Starte po bokach opony powoduję, że samochód podczas jazdy nie trzyma się nawierzchni tak, jak powinien. Złe ciśnienie jest szczególnie zgubne podczas podróżowania w deszczu, gdyż może prowadzić do wystąpienia zjawiska aquaplaningu.

Polega ono na wytworzeniu się klinu wodnego pomiędzy jezdnią a oponą, po którym auto zaczyna się ślizgać tracąc przyczepność (gdy opona przywiera do drogi za dużą powierzchnią umieszczonej w niej rowki nie mają odpowiedniego prześwitu i gromadząca się woda nie ma, gdzie uciec). Większe przyłożenie opony do asfaltu, to też większe zużycie paliwa. Obniżenie ciśnienia o 0,5 bara powoduje wzrost zużycia nawet o 5%.

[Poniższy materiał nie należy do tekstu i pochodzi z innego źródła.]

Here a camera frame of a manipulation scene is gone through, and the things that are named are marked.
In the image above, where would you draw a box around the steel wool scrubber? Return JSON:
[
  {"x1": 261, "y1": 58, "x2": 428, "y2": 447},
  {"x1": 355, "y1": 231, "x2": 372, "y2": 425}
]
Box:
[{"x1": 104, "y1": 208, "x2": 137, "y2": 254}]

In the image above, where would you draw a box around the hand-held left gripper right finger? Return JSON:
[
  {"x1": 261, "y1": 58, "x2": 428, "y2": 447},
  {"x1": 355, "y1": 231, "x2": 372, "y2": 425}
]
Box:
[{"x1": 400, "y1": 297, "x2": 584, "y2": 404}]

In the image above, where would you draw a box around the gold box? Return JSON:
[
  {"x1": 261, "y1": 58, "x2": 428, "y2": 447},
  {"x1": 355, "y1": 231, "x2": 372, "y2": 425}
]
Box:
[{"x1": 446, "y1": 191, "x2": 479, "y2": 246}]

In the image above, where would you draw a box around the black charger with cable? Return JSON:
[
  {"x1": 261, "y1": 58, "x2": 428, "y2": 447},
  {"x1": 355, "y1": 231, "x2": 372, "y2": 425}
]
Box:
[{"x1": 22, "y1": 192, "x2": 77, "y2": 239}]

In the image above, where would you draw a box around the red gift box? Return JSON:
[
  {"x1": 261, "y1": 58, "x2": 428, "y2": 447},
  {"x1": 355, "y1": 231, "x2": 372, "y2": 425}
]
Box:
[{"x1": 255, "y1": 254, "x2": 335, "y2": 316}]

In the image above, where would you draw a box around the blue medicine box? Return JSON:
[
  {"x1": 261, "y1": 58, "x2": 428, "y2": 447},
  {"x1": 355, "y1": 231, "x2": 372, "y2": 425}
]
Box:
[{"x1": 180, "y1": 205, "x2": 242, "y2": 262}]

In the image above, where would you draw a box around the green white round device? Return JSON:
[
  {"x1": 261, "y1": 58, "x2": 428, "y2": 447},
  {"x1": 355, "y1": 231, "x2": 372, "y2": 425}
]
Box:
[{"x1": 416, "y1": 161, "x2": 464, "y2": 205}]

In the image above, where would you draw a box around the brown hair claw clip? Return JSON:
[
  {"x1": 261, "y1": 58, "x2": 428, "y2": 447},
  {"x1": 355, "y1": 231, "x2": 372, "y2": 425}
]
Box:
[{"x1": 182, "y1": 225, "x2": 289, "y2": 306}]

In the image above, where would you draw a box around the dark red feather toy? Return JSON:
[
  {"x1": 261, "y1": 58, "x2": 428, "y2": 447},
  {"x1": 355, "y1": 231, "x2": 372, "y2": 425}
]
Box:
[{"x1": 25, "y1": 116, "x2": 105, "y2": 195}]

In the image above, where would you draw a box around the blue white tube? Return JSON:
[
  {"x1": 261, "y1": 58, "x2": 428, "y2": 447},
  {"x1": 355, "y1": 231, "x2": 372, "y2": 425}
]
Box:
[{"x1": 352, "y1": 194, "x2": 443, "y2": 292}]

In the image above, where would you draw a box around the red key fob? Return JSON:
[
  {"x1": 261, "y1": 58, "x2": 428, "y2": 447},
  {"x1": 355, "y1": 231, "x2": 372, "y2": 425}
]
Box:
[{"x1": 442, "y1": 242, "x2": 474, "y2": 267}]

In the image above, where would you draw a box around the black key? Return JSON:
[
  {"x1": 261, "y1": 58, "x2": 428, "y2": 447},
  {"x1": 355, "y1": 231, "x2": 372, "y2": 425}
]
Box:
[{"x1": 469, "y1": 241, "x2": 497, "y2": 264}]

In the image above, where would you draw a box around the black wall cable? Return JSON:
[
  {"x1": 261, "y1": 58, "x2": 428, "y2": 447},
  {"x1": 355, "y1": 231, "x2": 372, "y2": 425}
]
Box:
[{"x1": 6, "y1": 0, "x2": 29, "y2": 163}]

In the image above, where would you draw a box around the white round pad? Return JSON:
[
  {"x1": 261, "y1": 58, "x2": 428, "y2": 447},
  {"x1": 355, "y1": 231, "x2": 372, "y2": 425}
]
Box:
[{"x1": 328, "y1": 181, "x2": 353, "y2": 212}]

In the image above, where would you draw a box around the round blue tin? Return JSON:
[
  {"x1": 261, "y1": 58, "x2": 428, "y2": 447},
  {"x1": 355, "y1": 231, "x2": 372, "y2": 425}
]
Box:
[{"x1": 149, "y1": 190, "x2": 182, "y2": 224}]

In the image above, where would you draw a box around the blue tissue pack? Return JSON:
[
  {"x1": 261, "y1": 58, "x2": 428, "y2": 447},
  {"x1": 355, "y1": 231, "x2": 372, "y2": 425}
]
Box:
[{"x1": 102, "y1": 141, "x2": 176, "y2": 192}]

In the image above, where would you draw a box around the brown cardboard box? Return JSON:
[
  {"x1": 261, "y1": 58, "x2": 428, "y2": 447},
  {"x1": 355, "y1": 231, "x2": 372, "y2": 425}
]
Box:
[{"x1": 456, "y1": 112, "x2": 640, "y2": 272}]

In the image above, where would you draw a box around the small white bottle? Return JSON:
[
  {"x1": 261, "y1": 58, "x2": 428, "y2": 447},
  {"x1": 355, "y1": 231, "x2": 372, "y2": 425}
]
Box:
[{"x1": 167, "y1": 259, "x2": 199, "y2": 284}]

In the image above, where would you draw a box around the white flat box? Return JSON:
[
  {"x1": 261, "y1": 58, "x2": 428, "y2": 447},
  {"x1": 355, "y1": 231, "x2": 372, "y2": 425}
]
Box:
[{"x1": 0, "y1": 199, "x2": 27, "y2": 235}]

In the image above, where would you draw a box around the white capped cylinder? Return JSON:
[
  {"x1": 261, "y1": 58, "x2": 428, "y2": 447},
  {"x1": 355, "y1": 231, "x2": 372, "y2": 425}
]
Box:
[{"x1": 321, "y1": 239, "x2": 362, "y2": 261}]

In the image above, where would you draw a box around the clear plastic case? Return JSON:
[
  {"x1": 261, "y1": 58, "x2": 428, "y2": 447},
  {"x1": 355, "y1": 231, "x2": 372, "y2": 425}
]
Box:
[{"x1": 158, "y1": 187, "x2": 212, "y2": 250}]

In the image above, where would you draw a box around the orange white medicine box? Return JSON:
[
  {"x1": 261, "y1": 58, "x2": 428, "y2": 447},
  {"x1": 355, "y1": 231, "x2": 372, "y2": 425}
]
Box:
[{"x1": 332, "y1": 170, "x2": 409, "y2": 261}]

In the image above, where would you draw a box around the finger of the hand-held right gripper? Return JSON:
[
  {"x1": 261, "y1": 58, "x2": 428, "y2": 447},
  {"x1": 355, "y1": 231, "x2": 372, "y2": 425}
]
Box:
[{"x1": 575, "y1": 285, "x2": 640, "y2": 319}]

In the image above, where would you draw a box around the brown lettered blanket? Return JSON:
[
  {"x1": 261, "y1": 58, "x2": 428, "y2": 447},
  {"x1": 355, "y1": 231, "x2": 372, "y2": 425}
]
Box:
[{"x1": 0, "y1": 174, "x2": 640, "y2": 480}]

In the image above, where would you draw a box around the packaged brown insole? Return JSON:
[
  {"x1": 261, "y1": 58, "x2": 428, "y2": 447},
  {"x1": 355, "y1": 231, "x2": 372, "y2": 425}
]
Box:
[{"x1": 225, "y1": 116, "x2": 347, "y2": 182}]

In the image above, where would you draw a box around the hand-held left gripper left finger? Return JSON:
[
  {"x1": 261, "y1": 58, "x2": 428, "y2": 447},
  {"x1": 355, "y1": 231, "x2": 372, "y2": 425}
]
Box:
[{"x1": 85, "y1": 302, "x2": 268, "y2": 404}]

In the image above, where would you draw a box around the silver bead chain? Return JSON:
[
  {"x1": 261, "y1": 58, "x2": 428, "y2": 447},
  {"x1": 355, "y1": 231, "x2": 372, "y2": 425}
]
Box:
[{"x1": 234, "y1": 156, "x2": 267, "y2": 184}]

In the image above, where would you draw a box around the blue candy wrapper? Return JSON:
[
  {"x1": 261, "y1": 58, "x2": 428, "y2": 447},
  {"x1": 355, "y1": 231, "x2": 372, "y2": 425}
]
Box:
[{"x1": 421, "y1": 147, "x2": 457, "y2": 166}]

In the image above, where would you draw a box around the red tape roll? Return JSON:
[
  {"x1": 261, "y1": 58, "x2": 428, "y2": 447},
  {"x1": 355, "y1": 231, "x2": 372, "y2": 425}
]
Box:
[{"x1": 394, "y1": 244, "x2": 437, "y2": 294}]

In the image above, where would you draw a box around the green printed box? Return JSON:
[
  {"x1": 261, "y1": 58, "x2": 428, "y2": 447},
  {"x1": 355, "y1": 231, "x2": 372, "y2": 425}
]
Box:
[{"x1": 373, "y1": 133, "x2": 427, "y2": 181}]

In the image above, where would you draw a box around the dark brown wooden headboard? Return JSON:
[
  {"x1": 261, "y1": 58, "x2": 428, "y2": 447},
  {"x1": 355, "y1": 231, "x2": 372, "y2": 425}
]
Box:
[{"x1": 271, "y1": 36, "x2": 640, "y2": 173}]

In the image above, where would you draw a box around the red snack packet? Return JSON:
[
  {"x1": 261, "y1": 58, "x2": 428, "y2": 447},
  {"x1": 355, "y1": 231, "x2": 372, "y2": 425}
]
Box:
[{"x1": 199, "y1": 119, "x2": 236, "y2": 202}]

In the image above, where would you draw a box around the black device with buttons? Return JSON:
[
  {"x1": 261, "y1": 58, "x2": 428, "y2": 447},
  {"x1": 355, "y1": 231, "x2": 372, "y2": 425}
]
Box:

W zależności od pokonywanych dystansów za niskie ciśnienie może się przełożyć na pełen bak lub więcej w skali roku. Za tym idzie zwiększona emisja dwutlenku węgla i wzrost emisji hałasu o około 2dB. Z kolei za wysokie ciśnienie też nie służy przyczepności auta. Wtedy opona dotyka asfaltu praktycznie tylko wewnętrzną częścią i robi się tzw. „wałek”. A trzeba pamiętać, że ogumienie „łyse” w środku, z „ładnymi” bokami też przeglądu technicznego nie przejdzie. Natomiast ewentualna kontrola drogowa może się zakończyć zatrzymaniem prawa jazdy.

Jednak trzeba oddać kierowcom, że nawet ci dbający o odpowiednie ciśnienie nie mogą być pewni, czy dobrze je zmierzyli.

– Często spotykam się z problemem wadliwych sprzętów pompujących - zegarów. Co najmniej raz do roku zegar powinien być sprawdzany i mieć podbitą homologację. Najczęściej przechodzą ją porządniejsze urządzenia i wtedy taki sprawdzony zegar nie oszukuje. Bo ludzie przyjeżdżają do nas, że dopompowali powietrze na CPN, sprawdzili i niby jest dobrze, a okazuje się każde koło ma inne ciśnienie – zdradza krobski wulkanizator.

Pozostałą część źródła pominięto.